▸ Exercise instructions:
For every line in the records below that holds "instance", make a copy.

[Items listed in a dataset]
= Beginning of Section =
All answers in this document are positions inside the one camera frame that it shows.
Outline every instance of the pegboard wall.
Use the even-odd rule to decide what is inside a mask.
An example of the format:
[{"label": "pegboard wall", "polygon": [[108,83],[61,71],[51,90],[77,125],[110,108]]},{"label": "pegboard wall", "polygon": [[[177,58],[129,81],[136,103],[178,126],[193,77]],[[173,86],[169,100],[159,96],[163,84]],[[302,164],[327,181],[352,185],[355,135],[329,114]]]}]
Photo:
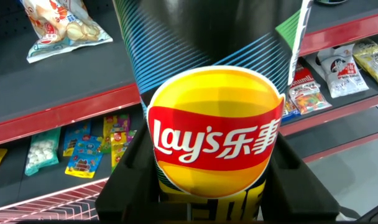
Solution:
[{"label": "pegboard wall", "polygon": [[[114,10],[112,0],[84,0],[84,3],[90,16]],[[15,37],[25,33],[33,33],[35,35],[21,1],[0,0],[0,39]]]}]

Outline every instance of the white snack bag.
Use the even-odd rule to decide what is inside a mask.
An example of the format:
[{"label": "white snack bag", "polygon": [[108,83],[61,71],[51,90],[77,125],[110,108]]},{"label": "white snack bag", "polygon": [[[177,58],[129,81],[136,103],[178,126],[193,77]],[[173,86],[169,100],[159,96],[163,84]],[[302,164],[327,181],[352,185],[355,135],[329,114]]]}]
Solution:
[{"label": "white snack bag", "polygon": [[326,81],[332,98],[369,89],[353,59],[353,46],[349,44],[337,49],[324,49],[317,54],[324,71],[320,75]]},{"label": "white snack bag", "polygon": [[39,40],[29,50],[29,63],[78,47],[112,42],[91,19],[82,0],[20,0]]}]

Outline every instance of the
= End of Section =
▸ Answer for this exercise:
Outline every instance of the pegboard wall.
Outline every instance of the white snack bag.
Outline every instance of the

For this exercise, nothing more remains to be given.